**Task instructions**
I need the lines below from the one with "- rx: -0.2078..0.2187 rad" down to the one with "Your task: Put" reproduced exactly, both ends included, and nothing else.

=== Begin Enclosure ===

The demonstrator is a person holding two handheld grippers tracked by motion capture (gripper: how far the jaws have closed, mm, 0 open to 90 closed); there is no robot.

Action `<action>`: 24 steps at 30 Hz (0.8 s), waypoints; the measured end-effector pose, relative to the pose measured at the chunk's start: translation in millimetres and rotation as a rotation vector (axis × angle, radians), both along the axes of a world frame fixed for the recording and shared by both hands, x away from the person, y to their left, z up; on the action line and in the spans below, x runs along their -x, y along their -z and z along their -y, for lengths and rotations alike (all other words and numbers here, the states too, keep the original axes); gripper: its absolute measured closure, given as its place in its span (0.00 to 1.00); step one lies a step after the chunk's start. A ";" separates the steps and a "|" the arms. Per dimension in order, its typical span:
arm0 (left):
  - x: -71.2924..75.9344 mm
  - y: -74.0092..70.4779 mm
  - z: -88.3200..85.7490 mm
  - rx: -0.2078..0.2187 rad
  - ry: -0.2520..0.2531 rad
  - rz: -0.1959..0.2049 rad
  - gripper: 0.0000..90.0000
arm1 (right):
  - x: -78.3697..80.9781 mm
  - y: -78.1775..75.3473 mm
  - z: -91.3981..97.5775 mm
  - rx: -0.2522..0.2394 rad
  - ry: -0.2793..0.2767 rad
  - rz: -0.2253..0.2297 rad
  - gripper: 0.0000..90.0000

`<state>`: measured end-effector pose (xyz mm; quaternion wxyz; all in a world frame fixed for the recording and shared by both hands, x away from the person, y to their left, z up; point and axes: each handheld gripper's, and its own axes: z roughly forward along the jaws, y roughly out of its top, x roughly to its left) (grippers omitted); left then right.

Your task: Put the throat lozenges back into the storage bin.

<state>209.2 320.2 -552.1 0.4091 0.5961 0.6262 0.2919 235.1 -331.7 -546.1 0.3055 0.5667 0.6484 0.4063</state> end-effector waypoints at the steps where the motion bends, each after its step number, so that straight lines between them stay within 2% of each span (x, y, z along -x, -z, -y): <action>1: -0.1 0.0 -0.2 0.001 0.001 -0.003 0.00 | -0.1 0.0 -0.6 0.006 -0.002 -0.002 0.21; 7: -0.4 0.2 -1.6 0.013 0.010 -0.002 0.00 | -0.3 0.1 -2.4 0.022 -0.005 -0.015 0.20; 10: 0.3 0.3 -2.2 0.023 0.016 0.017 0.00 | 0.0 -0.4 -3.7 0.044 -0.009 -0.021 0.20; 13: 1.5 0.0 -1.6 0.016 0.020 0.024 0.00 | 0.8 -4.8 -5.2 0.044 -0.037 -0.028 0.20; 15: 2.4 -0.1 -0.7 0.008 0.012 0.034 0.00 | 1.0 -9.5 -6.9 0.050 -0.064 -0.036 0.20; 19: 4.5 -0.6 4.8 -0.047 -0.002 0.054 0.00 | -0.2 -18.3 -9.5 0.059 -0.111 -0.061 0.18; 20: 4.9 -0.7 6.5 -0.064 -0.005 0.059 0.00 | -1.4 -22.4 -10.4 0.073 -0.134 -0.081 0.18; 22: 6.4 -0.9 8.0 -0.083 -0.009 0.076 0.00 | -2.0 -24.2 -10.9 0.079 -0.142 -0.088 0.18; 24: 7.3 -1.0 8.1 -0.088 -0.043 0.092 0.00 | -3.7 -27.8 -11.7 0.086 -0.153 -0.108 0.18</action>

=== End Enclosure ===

**Response**
  - rx: -0.2078..0.2187 rad
  - ry: -0.2520..0.2531 rad
  - rz: -0.1959..0.2049 rad
  - gripper: 0.0000..90.0000
arm1 (right):
  - x: -78.3697..80.9781 mm
  - y: -78.1775..75.3473 mm
  - z: -91.3981..97.5775 mm
  - rx: -0.2522..0.2394 rad
  - ry: -0.2793..0.2767 rad
  - rz: -0.2253..0.2297 rad
  - gripper: 0.0000..90.0000

`<state>`: measured end-effector pose (xyz mm; quaternion wxyz; all in a world frame fixed for the recording and shared by both hands, x away from the person, y to their left, z up; point and axes: each handheld gripper's, and its own axes: z roughly forward along the jaws, y roughly out of its top, x roughly to its left) (grippers omitted); left then right.

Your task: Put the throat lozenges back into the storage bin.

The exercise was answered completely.